Saturday, September 19, 2009

Singapore Writers Festival 2009

THE SINGAPORE WRITERS FESTIVAL (SWF) 2009 aims to uncover new voices and reconnect with the old, making room for both mainstream and alternative literature. Several writers appearing at the festival share their thoughts on the theme, “unDERcovers,” and what they are looking forward to at the festival come October 24-November 1, 2009 with TAN MAY LEE

JOHN BOYNE: “I’ve never been to Singapore before, which was one of the reasons I was so delighted to accept the invitation. I know very little about Singapore, but I plan on reading about the city state in advance—probably some contemporary writers, too—and I’m certainly going to make time to do a little exploration of my own. Perhaps it will show up in a future novel then!”
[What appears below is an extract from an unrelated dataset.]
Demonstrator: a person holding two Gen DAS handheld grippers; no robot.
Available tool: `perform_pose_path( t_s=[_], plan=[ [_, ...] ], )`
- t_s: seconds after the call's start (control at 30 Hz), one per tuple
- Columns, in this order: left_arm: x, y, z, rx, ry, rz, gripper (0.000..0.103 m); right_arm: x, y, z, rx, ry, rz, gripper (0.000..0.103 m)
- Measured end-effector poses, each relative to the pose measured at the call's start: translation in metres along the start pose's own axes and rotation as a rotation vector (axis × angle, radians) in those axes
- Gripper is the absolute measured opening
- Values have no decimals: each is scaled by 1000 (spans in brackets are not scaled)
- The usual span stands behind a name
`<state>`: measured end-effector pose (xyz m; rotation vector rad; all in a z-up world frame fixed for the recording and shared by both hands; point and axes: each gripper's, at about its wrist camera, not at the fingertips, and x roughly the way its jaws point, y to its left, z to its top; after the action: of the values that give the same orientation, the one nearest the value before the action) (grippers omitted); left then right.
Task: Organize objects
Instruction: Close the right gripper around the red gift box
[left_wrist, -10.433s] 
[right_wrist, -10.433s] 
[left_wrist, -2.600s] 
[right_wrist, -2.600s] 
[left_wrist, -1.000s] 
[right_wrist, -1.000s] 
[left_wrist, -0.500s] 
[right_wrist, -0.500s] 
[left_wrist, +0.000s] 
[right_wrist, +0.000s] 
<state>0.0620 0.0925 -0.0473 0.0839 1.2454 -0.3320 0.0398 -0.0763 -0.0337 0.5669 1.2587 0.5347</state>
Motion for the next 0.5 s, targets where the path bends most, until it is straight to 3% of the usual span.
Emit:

MIGUEL SYJUCO: “I’m really looking forward to learning more about my fellow writers and their work. I am ashamed that I am not as Asian-centric as I ought to be, and I hope that the SWF in October 2009 will be another important step towards remedying that tilt. Alas, historically the Philippines has had an affinity with the United States, our former colonisers, and because I later studied in New York and am now living in Montreal, I tend to miss out on a lot of the exciting literary happenings in Asia. I’ll be attending the festival not only as a writer, but as a voracious reader as well, so I’ll be able to see both sides of what the festival is famous for doing so well. Also, I can’t wait to have a Singapore Sling at the world-famous Raffles Hotel, and eat a lot of stingray. I know I’ll leave Singapore several kilos heavier, with my notebook filled with ideas, and lugging overweight luggage brimming with books from the writers I’ll meet there. That sounds to me like the definition of a successful festival!”

SHAMINI FLINT: “I look forward to meeting book people—both writers and readers!”

MUHAMMAD HAJI SALLEH: “The better writers have always been people with alternative ideas. They urge us to return to the great tradition or to escape it. They do not go with the flow of the times, but often go against it—to remind their readers of what should and should not be. It is the alternative ideas, too, that move a civilisation, bring new colours and perspectives in interpreting new situations.”

RAJAT DAS: “At the festival, and as a consequence of it, I look forward to a change in the literary climate of Singapore.”

O THIAM CHIN: “It’s my first time participating in the SWF, and I’m really open to anything, especially meeting fellow book lovers, publishers and, of course, the more experienced writers, and maybe pick up a few tips from them. Plus my new short-story collection, Never Been Better, will be publicised during the festival, and I’m curious to see how it will be received!”

WENA POON: “Compared to festivals abroad, the SWF is special because our literary community is so tightly knit and because it is only held once every two years. So it’s like a big family reunion. You may call it the Hari Raya or Chinese New Year of the literary world! I’m looking forward to meeting old and new readers at my book launches, buying books and meeting other writers. I hope to come out of the festival with a clearer understanding of how Singapore can relate to the international literary community in the digital age.”

TAICHI YAMADA: “I’ve never been to Singapore before. I cannot even speak much English, so I’m a little worried about how well we can communicate, but I’m really excited about visiting a place I’ve never been to.”

HYEJIN KIM: “I look forward to the energy that will surely be generated by the festival and the opportunity to meet writers from other backgrounds. Being able to exchange ideas with other writers and readers should be an interesting and productive experience.”

KATE McCAFFREY: “I was in Singapore in 1989 with my parents and sister and a friend. My mother had been stationed at Changi for two years back in the 1960s, so we went on a tour down memory lane. She was overwhelmed by the changes that had occurred in the intervening 20 years or so. My expectations are that it will be even more different and unrecognisable this time round! I love the idea of promoting alternative literature—our bookshops and the general reading public are both saturated with formulaic, popular fiction that I often find uninspiring and unoriginal. I think the diversity that such a festival provides is to be commended.”

MAREE DAWES: “I’ve only been to Singapore once in 1996. I’m looking forward to seeing how it has changed, and also doing some writing while immersed in the cosmopolitan environment. One of my favourite writing techniques is placing two disparate ideas together, so a festival promoting alternative literature with writers from different cultures and a range of writing genres sounds like a very exciting place!”

Reproduced from the Singapore Writers Festival 2009 issue of Quill magazine


Anonymous Anonymous said...

I am looking forward to meeting Miguel Syjuco, O Thiam Chin, John Boyne and Taichi Yamada!